EXERCISE GOAL >>
Set down each entry exactly as it stands, without altering a single character.

---

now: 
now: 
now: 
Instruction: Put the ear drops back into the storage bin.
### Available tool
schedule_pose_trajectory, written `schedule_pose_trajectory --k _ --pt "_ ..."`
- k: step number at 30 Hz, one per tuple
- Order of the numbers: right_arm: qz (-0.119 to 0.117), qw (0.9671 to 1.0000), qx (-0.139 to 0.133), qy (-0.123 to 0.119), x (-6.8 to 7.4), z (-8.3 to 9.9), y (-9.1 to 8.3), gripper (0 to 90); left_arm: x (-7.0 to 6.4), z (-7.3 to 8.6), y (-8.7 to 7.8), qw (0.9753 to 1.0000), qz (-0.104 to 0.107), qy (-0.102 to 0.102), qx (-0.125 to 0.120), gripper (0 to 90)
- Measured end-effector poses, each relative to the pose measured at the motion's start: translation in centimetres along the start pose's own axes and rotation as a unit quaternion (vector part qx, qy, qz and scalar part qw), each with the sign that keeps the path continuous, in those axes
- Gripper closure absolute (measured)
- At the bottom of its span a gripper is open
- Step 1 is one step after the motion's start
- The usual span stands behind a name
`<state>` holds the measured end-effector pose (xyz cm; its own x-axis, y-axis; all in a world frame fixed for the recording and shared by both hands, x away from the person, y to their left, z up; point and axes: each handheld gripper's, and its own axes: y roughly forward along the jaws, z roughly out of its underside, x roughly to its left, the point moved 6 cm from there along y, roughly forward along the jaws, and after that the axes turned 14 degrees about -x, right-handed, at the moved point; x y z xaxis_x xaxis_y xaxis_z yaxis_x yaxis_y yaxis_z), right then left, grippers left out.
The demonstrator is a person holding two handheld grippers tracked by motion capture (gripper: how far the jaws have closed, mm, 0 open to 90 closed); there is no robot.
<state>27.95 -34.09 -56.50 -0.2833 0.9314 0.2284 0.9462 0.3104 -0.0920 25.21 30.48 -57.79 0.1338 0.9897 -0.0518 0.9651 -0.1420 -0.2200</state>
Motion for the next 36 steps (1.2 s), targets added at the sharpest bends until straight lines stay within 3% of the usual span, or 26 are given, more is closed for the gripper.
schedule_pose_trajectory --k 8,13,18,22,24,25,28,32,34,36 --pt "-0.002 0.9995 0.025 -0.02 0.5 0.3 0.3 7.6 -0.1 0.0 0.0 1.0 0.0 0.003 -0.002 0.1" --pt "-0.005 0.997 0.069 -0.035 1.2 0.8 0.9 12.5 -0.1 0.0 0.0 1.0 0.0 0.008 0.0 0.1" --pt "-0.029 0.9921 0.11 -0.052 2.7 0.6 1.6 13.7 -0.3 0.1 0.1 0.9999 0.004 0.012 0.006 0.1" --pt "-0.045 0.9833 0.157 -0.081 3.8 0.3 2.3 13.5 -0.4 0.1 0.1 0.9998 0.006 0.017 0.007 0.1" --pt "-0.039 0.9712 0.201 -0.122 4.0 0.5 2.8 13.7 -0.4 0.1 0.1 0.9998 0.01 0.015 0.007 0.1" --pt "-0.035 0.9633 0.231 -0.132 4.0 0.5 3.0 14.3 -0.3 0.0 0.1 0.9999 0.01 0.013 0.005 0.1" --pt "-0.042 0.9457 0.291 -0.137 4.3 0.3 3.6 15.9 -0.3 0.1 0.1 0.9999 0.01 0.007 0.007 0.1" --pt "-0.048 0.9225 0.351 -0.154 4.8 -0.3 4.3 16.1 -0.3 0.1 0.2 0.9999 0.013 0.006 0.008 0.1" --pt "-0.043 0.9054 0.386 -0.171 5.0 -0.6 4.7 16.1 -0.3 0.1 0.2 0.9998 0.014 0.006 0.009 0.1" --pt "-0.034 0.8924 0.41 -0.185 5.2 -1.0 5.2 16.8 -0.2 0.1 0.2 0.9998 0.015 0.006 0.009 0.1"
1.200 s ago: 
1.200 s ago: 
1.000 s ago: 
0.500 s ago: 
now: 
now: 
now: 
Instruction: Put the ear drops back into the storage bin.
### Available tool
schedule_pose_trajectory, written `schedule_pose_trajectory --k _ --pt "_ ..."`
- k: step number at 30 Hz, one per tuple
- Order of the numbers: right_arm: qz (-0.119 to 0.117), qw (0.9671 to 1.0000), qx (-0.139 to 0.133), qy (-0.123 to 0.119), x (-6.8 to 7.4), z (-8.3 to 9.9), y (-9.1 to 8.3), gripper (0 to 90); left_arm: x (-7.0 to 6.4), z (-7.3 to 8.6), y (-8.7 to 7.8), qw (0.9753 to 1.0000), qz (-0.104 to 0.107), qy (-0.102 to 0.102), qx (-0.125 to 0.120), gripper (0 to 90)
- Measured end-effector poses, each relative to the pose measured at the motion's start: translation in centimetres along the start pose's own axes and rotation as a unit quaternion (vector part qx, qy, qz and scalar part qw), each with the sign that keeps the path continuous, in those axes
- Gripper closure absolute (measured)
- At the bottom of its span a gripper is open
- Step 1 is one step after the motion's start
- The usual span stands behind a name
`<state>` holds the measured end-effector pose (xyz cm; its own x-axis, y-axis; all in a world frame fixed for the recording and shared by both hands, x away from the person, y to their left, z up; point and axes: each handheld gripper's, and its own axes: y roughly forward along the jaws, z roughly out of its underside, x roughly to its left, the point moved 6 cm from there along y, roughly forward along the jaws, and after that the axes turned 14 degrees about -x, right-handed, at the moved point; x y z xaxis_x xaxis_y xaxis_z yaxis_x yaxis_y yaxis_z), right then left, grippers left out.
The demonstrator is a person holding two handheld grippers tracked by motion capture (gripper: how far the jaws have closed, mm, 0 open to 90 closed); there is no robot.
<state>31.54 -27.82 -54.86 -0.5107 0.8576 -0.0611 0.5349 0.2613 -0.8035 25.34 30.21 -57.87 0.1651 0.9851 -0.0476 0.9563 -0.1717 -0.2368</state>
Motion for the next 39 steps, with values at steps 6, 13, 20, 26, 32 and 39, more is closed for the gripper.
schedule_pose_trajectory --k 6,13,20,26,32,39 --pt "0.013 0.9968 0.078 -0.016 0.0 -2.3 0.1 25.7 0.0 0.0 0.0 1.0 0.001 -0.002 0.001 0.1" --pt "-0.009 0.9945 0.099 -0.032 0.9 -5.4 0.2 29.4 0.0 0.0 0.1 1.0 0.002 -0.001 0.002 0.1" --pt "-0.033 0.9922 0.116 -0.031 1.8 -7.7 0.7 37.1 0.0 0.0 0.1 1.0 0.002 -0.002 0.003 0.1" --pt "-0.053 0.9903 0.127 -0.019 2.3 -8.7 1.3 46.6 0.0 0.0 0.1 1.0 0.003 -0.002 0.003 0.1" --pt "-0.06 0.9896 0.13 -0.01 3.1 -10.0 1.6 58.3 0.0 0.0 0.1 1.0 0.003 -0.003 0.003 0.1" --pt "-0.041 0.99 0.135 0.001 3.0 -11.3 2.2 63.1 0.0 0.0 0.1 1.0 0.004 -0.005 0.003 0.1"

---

WRITTEN REPLY >>
now: 
now: 
now: 
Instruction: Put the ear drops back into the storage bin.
### Available tool
schedule_pose_trajectory, written `schedule_pose_trajectory --k _ --pt "_ ..."`
- k: step number at 30 Hz, one per tuple
- Order of the numbers: right_arm: qz (-0.119 to 0.117), qw (0.9671 to 1.0000), qx (-0.139 to 0.133), qy (-0.123 to 0.119), x (-6.8 to 7.4), z (-8.3 to 9.9), y (-9.1 to 8.3), gripper (0 to 90); left_arm: x (-7.0 to 6.4), z (-7.3 to 8.6), y (-8.7 to 7.8), qw (0.9753 to 1.0000), qz (-0.104 to 0.107), qy (-0.102 to 0.102), qx (-0.125 to 0.120), gripper (0 to 90)
- Measured end-effector poses, each relative to the pose measured at the motion's start: translation in centimetres along the start pose's own axes and rotation as a unit quaternion (vector part qx, qy, qz and scalar part qw), each with the sign that keeps the path continuous, in those axes
- Gripper closure absolute (measured)
- At the bottom of its span a gripper is open
- Step 1 is one step after the motion's start
- The usual span stands behind a name
`<state>` holds the measured end-effector pose (xyz cm; its own x-axis, y-axis; all in a world frame fixed for the recording and shared by both hands, x away from the person, y to their left, z up; point and axes: each handheld gripper's, and its own axes: y roughly forward along the jaws, z roughly out of its underside, x roughly to its left, the point moved 6 cm from there along y, roughly forward along the jaws, and after that the axes turned 14 degrees about -x, right-handed, at the moved point; x y z xaxis_x xaxis_y xaxis_z yaxis_x yaxis_y yaxis_z), right then left, grippers left out.
The demonstrator is a person holding two handheld grippers tracked by motion capture (gripper: how far the jaws have closed, mm, 0 open to 90 closed); there is no robot.
<state>27.95 -34.09 -56.50 -0.2833 0.9314 0.2284 0.9462 0.3104 -0.0920 25.21 30.48 -57.79 0.1338 0.9897 -0.0518 0.9651 -0.1420 -0.2200</state>
Motion for the next 36 steps (1.2 s), targets added at the sharpest bends until straight lines stay within 3% of the usual span, or 26 are given, more is closed for the gripper.
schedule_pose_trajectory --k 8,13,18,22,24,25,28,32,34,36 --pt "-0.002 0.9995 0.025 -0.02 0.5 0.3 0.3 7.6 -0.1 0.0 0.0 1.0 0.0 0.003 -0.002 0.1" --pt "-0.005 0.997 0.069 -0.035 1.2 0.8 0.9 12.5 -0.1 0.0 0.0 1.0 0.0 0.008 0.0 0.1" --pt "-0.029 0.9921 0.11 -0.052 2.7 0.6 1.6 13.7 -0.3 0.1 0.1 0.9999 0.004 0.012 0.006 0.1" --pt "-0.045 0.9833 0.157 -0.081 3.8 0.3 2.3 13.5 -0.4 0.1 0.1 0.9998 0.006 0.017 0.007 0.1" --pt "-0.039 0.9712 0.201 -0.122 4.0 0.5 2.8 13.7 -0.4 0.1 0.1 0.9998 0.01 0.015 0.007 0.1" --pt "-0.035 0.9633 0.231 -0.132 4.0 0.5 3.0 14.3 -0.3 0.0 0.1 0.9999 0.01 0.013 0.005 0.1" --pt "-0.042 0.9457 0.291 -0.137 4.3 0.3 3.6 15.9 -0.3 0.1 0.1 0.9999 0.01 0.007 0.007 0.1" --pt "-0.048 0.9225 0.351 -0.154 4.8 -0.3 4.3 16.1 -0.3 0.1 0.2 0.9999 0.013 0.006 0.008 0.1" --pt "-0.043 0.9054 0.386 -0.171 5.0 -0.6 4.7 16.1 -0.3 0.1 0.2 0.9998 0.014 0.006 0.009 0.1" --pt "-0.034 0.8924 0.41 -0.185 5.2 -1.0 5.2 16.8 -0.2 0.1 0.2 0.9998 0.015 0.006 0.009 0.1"
1.200 s ago: 
1.200 s ago: 
1.000 s ago: 
0.500 s ago: 
now: 
now: 
now: 
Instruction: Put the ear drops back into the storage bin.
### Available tool
schedule_pose_trajectory, written `schedule_pose_trajectory --k _ --pt "_ ..."`
- k: step number at 30 Hz, one per tuple
- Order of the numbers: right_arm: qz (-0.119 to 0.117), qw (0.9671 to 1.0000), qx (-0.139 to 0.133), qy (-0.123 to 0.119), x (-6.8 to 7.4), z (-8.3 to 9.9), y (-9.1 to 8.3), gripper (0 to 90); left_arm: x (-7.0 to 6.4), z (-7.3 to 8.6), y (-8.7 to 7.8), qw (0.9753 to 1.0000), qz (-0.104 to 0.107), qy (-0.102 to 0.102), qx (-0.125 to 0.120), gripper (0 to 90)
- Measured end-effector poses, each relative to the pose measured at the motion's start: translation in centimetres along the start pose's own axes and rotation as a unit quaternion (vector part qx, qy, qz and scalar part qw), each with the sign that keeps the path continuous, in those axes
- Gripper closure absolute (measured)
- At the bottom of its span a gripper is open
- Step 1 is one step after the motion's start
- The usual span stands behind a name
`<state>` holds the measured end-effector pose (xyz cm; its own x-axis, y-axis; all in a world frame fixed for the recording and shared by both hands, x away from the person, y to their left, z up; point and axes: each handheld gripper's, and its own axes: y roughly forward along the jaws, z roughly out of its underside, x roughly to its left, the point moved 6 cm from there along y, roughly forward along the jaws, and after that the axes turned 14 degrees about -x, right-handed, at the moved point; x y z xaxis_x xaxis_y xaxis_z yaxis_x yaxis_y yaxis_z), right then left, grippers left out.
The demonstrator is a person holding two handheld grippers tracked by motion capture (gripper: how far the jaws have closed, mm, 0 open to 90 closed); there is no robot.
<state>31.54 -27.82 -54.86 -0.5107 0.8576 -0.0611 0.5349 0.2613 -0.8035 25.34 30.21 -57.87 0.1651 0.9851 -0.0476 0.9563 -0.1717 -0.2368</state>
Motion for the next 39 steps, with values at steps 6, 13, 20, 26, 32 and 39, more is closed for the gripper.
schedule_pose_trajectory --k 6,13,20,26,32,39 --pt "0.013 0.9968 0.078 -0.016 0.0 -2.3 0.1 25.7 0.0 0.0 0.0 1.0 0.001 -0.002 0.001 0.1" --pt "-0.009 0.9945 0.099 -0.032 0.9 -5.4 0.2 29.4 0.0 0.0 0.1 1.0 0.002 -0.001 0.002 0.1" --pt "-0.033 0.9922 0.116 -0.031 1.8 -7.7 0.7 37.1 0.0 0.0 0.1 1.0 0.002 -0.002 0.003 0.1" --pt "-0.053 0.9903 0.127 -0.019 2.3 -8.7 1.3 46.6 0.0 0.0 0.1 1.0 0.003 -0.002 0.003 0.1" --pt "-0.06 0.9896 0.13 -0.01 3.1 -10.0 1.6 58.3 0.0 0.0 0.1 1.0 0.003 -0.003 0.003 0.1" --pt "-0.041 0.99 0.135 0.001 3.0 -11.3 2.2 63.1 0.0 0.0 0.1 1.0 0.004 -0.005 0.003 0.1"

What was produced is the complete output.